Pada saat digendong oleh Gus Atthar, tangisan Haura berhenti.
"Iya kayaknya cemburu, Mas."
Mereka terkekeh melihat Haura yang tengah terlelap kembali.
Mereka masuk ke kamarnya. Gus Atthar merebahkan tubuh kecil Haura diranjang mereka.
Zahra dan Gus Atthar juga sama-sama merebahkan tubuh mereka disamping Haura.
"Mas, Bang Akbar mau lanjutin kuliah di luar negeri ya?"
"Iya, barusan juga ngomong katanya mau pamit besok."
"Nanti sepi dong nggak ada Bang Akbar."
"Masih ada Mas dan Haura yang selalu ada buat kamu."
Zahra mengangguk.
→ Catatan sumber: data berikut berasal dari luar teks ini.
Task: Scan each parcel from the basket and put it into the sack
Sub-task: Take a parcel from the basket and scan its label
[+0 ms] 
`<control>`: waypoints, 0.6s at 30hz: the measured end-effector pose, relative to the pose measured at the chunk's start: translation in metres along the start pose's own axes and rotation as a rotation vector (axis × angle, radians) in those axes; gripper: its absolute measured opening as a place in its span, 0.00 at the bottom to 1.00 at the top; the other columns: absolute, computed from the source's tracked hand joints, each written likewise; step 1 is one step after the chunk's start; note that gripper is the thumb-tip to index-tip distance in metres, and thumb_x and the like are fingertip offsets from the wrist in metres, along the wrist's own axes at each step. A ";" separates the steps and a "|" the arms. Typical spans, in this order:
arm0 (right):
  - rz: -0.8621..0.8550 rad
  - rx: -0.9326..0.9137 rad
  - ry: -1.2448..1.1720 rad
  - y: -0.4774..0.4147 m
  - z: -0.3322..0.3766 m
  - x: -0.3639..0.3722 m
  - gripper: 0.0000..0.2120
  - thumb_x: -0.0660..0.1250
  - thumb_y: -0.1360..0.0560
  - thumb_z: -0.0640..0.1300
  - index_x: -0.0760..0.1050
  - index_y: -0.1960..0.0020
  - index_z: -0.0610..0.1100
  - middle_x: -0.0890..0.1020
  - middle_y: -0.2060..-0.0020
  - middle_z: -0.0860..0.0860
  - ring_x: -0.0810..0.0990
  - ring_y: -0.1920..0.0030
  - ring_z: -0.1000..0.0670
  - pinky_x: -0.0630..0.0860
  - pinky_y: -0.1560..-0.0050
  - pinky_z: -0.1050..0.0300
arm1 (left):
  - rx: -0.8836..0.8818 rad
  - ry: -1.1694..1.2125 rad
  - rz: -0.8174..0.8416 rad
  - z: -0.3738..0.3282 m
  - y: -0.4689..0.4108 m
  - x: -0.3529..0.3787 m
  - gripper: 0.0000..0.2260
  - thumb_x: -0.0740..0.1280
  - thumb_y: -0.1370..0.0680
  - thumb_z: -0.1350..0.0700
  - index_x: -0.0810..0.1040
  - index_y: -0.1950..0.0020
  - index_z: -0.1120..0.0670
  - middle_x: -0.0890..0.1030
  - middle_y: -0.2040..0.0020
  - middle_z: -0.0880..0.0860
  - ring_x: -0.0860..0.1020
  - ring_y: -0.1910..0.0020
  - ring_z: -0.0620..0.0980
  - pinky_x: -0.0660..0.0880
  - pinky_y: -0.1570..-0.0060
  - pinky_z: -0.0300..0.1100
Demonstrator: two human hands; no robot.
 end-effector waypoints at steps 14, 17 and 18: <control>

Ia menatap suaminya.
"Kenapa?" Yanya Gus Atthar.
"Mau dengerin kamu sholawat sama ngaji." Cicit Zahra.
Gus Atthar mengangguk dan mulai bersholawat. Zahra tersenyum kagum mendengar suara merdu dari suaminya. Nikmat mana lagi yang kamu dustakan.
*****
Keesokkan harinya.
Akbar pamit pada semua keluarganya. Sebenarnya berat untuk Akbar meninggalkan mereka semua. Namun, apalah daya keinginan orang tuanya tidak bisa di bantah.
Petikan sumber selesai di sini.